Monday, March 14, 2011

Addendum: Your Theatre's "Why"

Last week, I wrote a series of posts addressed to a theatre major getting ready to graduate about "finding your why." Let me take a moment to state the obvious: finding your "why" is critical not only to you personally, but to your theatre as well.

Simon Sinek, in the video I have linked to several times, tells us that "people don't buy what you do, they buy why you do it," and that you don't want to sell to everyone who wants to buy your product, but to those who "believe what you believe." In other words, you don't want to sell your productions as just another commodity, but rather create what Seth Godin would call a "tribe" that is committed to the type of work that you find valuable.

If you look at all the mission statements for theatres across this US, what you will find most of the time are bland generalities that basically boils down to "we do theatre," which is a what. If the "why" of your theatre is "so I can promote my career," there is nothing there for the potential audience to buy into, no reason for them to be loyal, or to follow the development of your work. People don't buy what you do, they buy why you do it.

Many of the large regional institutions started out with a very strong "why," which came out of the passionate beliefs of the founders. But it is when leadership is passed from the founder to the next generation that mission "slip," as Sinek calls it in the chapter of "Start With Why" called "Slip Happens," is most likely to occur. The board goes out looking for a new leader, and finds somebody who is dynamic and charismatic, but who has an entirely different idea for the organization. And that's fine, as long as the organization completely changes direction. But it rarely does, because the Board also wants to hold onto the already-existing audience, all of whom bought the "why" of the founder. The result often ends up being a "fuzzy why," and slowly the audience will drift away, because they instinctively will sense that something has changed -- they no longer know "who you are."

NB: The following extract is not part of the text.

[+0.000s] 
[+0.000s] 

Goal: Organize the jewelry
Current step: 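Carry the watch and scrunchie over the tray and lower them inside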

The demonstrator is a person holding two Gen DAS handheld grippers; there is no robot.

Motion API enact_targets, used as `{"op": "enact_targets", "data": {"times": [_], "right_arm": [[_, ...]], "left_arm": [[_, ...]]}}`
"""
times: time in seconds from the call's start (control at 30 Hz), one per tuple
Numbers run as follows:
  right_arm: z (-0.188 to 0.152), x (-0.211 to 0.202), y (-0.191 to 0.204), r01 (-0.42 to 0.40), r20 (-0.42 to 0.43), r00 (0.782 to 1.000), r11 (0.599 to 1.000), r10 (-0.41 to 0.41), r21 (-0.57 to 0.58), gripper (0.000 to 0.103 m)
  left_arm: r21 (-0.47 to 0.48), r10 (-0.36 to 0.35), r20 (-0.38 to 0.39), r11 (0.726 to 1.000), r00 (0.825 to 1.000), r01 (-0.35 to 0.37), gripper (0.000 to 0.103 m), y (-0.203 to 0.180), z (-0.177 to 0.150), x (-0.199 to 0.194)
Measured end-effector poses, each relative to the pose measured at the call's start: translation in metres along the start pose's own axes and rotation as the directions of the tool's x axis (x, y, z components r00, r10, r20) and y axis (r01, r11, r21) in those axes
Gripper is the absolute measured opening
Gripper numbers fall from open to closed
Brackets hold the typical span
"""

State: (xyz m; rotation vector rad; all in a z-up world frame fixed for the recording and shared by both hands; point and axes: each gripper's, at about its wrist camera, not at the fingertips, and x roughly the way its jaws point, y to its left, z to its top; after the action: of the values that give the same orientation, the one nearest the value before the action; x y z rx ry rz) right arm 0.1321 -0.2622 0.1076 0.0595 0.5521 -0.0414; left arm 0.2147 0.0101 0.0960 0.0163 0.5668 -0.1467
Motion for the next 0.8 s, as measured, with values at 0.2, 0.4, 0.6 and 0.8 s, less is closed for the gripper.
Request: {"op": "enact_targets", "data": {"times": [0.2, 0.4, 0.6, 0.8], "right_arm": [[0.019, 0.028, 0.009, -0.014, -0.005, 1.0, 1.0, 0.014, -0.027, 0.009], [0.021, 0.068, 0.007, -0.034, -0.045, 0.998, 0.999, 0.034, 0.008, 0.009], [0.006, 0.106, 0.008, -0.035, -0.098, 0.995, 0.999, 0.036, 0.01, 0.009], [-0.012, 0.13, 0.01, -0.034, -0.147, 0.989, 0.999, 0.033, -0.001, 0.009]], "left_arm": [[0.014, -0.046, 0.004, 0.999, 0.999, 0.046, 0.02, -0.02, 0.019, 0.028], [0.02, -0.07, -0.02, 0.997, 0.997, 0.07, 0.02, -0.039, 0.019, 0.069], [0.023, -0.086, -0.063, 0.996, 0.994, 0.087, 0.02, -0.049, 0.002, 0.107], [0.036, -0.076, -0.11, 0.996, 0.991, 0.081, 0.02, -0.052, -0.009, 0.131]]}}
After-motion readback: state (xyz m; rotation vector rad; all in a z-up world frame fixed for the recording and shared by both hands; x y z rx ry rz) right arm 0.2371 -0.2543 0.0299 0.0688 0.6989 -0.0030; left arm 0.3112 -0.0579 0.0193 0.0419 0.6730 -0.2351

So develop a clear, dynamic "why for your theatre, one that everyone is on board with. If the only way to get agreement is to create a "why" that is bland and general, so that it covers all the bases at once, then you have problem that may only be solved by getting rid of those who don't share the vision. Jim Collins says that an important part of going from "good to great" is to get the right people on the bus. The first step to doing that is to make sure the bus is clearly labeled with a destination, and that everybody on the bus wants to go there.


Dani L. said...

I have loved this whole series. Thank you so much for sharing your advice and contributing such great ideas to the conversation.

I'd already been working to apply the Big Why to my theater group, and reading this post just made it that much more helpful.

Thank you!

-A Former Theater Major

Dave Charest said...

Scott, I haven't followed your series. But I have seen Sinek's Ted talk. It's absolutely amazing.

This post is right on the money.

Thank you!

Moe said...

I'm going to have to disagree. The "Why" is only useful as long as it leads to an excellent "what." I don't know the mission statement of the theaters I frequent: I go because they put on great shows. Conversely, I've seen many, many inspired, hopeful and driven performance groups churn out total crap in the name of Saving the Planet or Inspiring Awe or Preserving the Work of Dead Playwrights. Intention is no substitution for craft.

Carly said...

I can tell you my why for the theatre company I hope to start one day (like every other theatre person in the world, I want to start one too.): to enhance literacy through unconventional means; to inspire a love of learning; to teach young people to be self-sufficient humans by providing them with responsibility, encouragement, and the tools to be thinkers and creative problem-solvers; to provide a space for the exploration of literature; to create a safe space for risk-taking and self-discovery. That's a monumental task, but I hope to accomplish each slowly and with delight.

Scott Walters said...

Moe -- It isn't that your "what" is unimportant, but that it needs to be an outgrowth of your "why." The audience may or may not know your "why," but they sense it nonetheless. It is what creates subscribers rather than single ticket buyers, followers rather than consumers.